Only when Mum comes to get her and they’re about to go down to the car does Elsa remember that she’s left her Gryffindor scarf in the hall outside Granny’s room. So she runs back.

Granny is sitting on the edge of the bed with her back to the door, talking on the phone. She doesn’t see her, and Elsa realizes Granny is talking to her lawyer, because she’s instructing him about what sort of beer she wants the next time he comes to the hospital. Elsa knows that the lawyer smuggles in the beer in large encyclopedias. Granny says she needs them for her “research,” but in fact they are hollowed out inside with beer-bottle-shaped slots. Elsa takes her scarf from the hook and is just about to call out to Granny when she hears Granny’s voice fill with emotion as she says, into the telephone:

“She’s my grandchild, Marcel. May the heavens bless her little head. I’ve never met such a good and clever girl. The responsibility must be left to her. She’s the only one who can make the right decision.”

There’s silence for a moment. And then Granny goes on determinedly:

“I KNOW she’s only a child, Marcel! But she’s a damn sight smarter than all the other fools put together! And this is my will and you’re my lawyer. Just do what I say.”

Elsa stands in the hall holding her breath. And only when Granny says, “Because I don’t WANT TO tell her yet! Because all seven-year-olds deserve superheroes!”—only then does Elsa turn to quietly slip away, her Gryffindor scarf damp with tears.

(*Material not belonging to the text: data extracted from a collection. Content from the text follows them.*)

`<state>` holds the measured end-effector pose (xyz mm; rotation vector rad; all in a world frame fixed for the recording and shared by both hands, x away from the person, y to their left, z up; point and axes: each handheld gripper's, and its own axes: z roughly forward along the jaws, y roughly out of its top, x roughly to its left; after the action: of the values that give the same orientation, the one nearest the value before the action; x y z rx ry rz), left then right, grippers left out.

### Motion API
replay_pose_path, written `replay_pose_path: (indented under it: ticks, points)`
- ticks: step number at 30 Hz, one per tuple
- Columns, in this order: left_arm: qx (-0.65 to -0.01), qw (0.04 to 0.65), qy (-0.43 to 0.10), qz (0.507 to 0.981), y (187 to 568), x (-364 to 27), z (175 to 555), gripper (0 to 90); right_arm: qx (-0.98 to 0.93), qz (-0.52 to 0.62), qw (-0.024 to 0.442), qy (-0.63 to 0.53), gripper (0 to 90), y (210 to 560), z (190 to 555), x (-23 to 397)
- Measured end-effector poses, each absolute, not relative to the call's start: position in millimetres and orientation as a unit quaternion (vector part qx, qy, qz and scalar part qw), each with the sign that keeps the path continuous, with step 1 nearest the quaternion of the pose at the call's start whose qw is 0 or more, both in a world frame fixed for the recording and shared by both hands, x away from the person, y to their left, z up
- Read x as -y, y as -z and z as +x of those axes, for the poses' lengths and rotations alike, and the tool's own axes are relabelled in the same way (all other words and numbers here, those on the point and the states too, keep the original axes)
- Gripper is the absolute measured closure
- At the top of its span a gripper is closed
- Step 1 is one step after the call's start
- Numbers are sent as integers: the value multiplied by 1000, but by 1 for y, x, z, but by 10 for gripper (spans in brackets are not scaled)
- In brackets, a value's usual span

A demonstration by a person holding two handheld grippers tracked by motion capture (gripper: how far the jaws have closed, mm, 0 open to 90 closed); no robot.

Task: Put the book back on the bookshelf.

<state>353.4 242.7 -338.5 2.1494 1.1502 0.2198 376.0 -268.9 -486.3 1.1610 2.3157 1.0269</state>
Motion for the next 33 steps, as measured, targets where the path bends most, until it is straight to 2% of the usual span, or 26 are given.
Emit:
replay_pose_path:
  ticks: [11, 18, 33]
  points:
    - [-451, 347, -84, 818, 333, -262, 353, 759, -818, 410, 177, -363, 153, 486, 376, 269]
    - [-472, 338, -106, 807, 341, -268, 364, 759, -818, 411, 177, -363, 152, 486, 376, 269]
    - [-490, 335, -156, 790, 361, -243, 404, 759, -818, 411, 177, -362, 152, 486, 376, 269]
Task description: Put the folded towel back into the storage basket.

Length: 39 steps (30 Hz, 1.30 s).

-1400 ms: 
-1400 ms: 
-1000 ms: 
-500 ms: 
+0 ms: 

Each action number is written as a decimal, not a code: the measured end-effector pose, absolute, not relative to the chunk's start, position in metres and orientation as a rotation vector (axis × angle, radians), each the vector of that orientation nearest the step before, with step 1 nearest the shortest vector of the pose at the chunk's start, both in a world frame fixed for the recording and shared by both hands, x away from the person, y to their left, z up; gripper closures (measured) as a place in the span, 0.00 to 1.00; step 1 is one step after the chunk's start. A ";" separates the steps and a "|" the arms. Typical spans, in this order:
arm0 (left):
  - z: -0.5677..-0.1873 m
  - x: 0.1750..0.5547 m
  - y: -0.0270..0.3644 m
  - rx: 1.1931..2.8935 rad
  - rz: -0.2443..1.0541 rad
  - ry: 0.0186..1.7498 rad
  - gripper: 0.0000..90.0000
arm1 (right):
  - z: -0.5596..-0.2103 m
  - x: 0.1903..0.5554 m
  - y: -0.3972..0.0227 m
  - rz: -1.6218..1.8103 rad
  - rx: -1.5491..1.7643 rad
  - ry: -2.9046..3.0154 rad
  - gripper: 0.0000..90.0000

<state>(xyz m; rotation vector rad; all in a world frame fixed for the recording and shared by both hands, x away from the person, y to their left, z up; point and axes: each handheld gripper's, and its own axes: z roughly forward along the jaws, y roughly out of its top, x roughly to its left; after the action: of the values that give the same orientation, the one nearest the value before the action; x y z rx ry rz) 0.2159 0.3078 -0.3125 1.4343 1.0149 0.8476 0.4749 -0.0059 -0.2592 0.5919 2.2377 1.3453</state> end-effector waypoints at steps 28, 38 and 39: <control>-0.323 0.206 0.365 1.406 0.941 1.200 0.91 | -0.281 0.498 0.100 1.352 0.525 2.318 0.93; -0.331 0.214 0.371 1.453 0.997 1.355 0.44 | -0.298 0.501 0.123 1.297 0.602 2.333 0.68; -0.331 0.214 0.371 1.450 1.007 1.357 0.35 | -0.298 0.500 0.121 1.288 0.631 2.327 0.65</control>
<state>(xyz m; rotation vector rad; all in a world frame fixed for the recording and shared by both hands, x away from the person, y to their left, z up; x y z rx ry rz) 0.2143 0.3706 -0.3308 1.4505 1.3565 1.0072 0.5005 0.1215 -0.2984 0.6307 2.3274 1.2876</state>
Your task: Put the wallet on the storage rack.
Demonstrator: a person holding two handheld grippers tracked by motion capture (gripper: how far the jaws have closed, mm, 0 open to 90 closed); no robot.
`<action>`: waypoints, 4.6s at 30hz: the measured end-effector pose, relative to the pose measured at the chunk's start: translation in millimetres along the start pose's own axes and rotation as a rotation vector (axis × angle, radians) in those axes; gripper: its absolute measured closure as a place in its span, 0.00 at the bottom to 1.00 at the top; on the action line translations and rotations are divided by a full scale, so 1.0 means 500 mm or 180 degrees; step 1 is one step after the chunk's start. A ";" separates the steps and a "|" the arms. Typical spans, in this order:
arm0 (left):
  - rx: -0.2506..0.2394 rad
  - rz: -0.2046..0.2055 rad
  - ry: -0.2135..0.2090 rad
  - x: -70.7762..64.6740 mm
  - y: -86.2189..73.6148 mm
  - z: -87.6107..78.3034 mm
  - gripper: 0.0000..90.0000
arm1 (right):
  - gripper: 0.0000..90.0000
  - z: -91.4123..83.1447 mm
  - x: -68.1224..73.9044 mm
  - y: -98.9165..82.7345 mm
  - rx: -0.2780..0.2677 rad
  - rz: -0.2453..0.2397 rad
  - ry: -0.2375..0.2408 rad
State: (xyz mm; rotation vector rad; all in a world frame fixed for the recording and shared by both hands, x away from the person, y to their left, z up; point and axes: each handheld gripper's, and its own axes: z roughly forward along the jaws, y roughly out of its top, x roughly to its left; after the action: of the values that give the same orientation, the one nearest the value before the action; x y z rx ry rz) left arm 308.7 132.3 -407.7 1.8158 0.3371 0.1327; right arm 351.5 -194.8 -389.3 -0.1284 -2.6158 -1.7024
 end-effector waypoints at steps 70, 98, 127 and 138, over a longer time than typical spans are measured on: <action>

And the last thing she hears Granny say on the telephone is:

“I don’t want Elsa to know that I am going to die because all seven-year-olds deserve superheroes, Marcel. And one of their superpowers ought to be that they can’t get cancer.”





3





COFFEE


There’s something special about a grandmother’s house. You never forget how it smells.

It’s a normal building, by and large. It has four floors and nine flats and the whole block smells of Granny (and coffee, thanks to Lennart). It also has a clear set of regulations pinned up in the laundry, with the heading FOR EVERYONE’S WELL-BEING in which WELL-BEING has been underlined twice. And a lift that’s always broken and rubbish separated for recycling in the yard, and a drunk, a very large animal of some sort, and, of course, a granny.

Granny lives at the top, opposite Mum and Elsa and George. Granny’s flat is exactly like Mum’s except much messier, because Granny’s flat is like Granny and Mum’s flat is like Mum.

George lives with Mum and that’s not always the easiest of things, because it means he also lives next door to Granny. He has a beard and a very small hat and is obsessed with jogging, during which he insists on wearing his shorts over the top of his tracksuit. He cooks in English, and so when he’s reading the recipes he says “pork” instead of “flask.” Granny never calls him “George,” just “Loser,” which infuriates Mum, but Elsa knows why Granny’s doing it. She just wants Elsa to know she’s on Elsa’s side, no matter what. Because that’s what you do when you’re a granny and your grandchild’s parents get divorced and find themselves new partners and suddenly tell your grandchild there’s a half sibling on its way. That it irritates the hell out of Mum is something Granny views purely as a bonus.